Start of Block
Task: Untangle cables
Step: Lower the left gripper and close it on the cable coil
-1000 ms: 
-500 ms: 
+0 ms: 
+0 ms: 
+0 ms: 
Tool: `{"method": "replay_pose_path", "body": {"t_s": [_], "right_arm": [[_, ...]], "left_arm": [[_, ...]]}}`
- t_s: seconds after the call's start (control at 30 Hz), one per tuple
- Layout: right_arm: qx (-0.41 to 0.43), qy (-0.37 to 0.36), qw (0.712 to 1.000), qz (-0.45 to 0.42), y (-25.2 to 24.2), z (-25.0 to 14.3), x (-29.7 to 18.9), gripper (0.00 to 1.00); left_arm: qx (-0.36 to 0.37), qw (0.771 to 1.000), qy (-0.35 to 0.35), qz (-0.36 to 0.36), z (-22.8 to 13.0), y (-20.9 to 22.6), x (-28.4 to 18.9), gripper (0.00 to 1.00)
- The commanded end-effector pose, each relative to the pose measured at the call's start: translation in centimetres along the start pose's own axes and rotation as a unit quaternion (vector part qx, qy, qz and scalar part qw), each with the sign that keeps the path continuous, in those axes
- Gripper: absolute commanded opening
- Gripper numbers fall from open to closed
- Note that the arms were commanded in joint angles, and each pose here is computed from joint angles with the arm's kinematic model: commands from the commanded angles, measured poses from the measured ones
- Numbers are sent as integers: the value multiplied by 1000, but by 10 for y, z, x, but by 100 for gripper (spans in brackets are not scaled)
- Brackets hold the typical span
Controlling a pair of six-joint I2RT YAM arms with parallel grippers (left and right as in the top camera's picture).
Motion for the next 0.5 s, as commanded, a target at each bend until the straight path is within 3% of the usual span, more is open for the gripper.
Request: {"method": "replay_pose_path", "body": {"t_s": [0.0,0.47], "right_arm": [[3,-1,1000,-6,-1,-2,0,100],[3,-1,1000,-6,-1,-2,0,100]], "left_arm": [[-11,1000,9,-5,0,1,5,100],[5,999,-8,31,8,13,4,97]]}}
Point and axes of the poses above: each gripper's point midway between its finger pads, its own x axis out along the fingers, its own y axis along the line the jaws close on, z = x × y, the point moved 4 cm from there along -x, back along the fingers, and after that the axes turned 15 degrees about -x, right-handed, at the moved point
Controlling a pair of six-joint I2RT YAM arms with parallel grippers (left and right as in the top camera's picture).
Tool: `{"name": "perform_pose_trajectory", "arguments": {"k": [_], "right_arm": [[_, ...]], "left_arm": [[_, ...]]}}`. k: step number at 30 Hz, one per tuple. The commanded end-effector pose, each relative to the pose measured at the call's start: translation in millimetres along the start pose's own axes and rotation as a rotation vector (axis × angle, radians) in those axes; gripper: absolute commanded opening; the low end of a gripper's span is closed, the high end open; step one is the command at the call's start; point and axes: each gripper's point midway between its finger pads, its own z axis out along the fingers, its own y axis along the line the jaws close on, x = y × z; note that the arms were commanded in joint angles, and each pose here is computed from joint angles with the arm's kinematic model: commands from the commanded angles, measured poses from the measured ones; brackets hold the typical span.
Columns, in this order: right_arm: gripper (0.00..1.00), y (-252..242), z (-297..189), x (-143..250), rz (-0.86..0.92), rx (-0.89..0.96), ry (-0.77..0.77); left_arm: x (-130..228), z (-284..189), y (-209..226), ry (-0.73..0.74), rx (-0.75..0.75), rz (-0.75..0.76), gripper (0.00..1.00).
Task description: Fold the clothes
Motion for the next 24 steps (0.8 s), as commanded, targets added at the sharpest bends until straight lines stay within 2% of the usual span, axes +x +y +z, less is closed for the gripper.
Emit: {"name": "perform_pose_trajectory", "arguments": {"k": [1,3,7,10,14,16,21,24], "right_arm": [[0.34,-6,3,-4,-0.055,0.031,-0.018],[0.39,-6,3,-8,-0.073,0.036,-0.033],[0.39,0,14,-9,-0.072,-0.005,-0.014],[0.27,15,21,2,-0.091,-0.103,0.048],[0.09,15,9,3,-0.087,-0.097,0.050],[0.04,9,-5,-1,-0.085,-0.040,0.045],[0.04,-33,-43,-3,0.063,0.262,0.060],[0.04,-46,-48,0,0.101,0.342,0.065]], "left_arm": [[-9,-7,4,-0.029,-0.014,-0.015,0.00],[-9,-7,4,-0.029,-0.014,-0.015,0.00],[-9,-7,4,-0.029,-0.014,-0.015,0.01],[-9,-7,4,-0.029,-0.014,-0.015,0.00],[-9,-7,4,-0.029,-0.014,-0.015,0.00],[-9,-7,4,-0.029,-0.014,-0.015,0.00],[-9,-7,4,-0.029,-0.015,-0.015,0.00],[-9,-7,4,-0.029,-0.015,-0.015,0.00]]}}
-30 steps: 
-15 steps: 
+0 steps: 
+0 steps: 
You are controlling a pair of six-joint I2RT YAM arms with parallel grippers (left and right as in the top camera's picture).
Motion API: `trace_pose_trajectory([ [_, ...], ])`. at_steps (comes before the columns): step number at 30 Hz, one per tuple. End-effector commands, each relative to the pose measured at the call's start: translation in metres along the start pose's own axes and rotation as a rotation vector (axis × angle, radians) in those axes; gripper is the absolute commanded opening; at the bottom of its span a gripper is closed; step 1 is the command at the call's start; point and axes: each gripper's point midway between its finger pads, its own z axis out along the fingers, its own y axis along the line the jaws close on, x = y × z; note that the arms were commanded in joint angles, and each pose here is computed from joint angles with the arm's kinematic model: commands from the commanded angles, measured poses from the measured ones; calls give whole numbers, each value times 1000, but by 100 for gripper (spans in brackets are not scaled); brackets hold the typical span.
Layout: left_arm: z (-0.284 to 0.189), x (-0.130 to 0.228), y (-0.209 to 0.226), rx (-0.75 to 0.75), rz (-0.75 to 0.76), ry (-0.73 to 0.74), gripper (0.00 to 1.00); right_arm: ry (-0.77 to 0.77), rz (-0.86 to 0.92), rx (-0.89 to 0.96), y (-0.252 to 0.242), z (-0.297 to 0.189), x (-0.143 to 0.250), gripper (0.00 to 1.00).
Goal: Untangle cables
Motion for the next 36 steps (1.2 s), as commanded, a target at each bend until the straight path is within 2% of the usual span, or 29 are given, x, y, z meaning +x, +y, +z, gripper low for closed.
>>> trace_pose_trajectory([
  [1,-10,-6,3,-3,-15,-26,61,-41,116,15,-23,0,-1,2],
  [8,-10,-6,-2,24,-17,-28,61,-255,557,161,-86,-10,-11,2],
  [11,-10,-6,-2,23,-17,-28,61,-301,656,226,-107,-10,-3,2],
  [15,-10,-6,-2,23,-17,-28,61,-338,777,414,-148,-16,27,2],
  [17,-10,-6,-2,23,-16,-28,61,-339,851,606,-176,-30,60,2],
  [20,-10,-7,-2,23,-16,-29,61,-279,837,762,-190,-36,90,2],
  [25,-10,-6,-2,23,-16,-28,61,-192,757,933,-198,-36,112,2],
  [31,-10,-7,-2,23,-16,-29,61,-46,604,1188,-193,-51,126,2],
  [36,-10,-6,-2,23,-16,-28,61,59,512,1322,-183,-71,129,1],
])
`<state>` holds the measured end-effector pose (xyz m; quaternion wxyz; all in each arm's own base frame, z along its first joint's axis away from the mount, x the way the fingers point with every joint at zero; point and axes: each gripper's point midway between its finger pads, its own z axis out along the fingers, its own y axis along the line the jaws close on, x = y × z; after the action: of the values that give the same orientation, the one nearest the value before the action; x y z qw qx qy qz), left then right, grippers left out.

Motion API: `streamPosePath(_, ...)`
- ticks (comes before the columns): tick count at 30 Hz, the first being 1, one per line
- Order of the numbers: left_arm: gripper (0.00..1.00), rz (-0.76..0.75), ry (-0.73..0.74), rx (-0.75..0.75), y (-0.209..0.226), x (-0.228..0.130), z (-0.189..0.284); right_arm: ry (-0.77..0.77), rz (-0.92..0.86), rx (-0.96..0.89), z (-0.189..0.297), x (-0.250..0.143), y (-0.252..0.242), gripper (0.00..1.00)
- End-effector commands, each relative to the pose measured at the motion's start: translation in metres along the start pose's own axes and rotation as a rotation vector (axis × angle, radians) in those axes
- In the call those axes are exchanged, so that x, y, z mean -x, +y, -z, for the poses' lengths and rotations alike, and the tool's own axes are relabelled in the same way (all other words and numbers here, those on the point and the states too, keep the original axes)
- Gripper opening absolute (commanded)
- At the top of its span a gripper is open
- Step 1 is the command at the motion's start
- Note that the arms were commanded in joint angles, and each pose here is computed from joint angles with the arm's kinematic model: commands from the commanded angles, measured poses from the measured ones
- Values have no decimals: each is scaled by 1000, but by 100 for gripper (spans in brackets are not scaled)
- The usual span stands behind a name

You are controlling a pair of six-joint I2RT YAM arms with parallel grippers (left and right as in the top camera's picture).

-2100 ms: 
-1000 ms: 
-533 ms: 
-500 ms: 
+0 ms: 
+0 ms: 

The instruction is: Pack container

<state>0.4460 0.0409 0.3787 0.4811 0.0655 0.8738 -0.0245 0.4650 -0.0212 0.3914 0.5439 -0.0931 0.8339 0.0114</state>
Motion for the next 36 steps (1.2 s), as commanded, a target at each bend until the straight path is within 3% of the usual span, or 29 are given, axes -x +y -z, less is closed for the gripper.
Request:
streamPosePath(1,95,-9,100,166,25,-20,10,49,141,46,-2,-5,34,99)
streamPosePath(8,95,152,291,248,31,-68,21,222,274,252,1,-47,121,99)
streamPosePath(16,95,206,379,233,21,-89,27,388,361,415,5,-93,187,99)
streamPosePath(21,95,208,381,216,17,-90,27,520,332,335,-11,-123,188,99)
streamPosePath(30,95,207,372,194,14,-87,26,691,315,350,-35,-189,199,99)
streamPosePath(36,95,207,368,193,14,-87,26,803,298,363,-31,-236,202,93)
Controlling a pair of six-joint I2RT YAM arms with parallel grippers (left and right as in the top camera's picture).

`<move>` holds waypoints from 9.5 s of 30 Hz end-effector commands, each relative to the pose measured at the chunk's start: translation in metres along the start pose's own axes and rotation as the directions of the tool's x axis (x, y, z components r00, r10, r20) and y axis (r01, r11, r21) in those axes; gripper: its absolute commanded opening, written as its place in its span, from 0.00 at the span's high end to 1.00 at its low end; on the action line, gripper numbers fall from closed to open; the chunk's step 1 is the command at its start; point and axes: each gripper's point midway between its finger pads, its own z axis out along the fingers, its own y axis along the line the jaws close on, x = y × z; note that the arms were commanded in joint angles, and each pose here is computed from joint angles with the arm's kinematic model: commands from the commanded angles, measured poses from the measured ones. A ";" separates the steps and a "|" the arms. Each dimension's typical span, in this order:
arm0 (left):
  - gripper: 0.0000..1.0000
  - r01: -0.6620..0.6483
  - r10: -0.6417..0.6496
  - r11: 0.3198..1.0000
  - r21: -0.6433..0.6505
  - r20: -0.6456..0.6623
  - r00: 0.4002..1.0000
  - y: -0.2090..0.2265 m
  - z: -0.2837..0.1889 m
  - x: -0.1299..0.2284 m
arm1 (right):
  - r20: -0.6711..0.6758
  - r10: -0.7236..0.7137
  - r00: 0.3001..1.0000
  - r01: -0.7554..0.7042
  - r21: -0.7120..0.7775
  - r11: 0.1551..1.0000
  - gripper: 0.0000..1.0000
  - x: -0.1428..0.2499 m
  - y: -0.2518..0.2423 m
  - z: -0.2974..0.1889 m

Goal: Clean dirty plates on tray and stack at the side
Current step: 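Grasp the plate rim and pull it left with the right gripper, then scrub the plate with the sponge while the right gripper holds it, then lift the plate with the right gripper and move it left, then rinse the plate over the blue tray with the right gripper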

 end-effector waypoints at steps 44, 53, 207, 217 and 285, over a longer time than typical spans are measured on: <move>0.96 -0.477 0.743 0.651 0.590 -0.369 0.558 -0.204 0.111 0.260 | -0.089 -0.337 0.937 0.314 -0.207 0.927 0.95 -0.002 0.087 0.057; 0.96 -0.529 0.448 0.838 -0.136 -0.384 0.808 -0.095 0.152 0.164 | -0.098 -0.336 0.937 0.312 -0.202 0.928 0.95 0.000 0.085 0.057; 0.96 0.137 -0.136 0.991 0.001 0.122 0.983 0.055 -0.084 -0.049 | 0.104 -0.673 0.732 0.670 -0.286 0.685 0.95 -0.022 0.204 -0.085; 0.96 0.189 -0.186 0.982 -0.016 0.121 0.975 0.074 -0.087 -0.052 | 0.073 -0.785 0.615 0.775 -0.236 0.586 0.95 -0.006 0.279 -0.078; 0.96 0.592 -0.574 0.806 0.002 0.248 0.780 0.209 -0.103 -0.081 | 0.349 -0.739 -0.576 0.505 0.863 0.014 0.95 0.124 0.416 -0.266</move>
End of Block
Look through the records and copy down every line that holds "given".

Motion for the next 36 steps (1.2 s), as commanded, a target at each bend until the straight path is within 2% of the usual span, or 29 are given, x, y, z meaning +x, +y, +z, gripper low for closed.
Motion for the next 36 steps (1.2 s), as commanded, a target at each bend until the straight path is within 3% of the usual span, or 29 are given, axes -x +y -z, less is closed for the gripper.

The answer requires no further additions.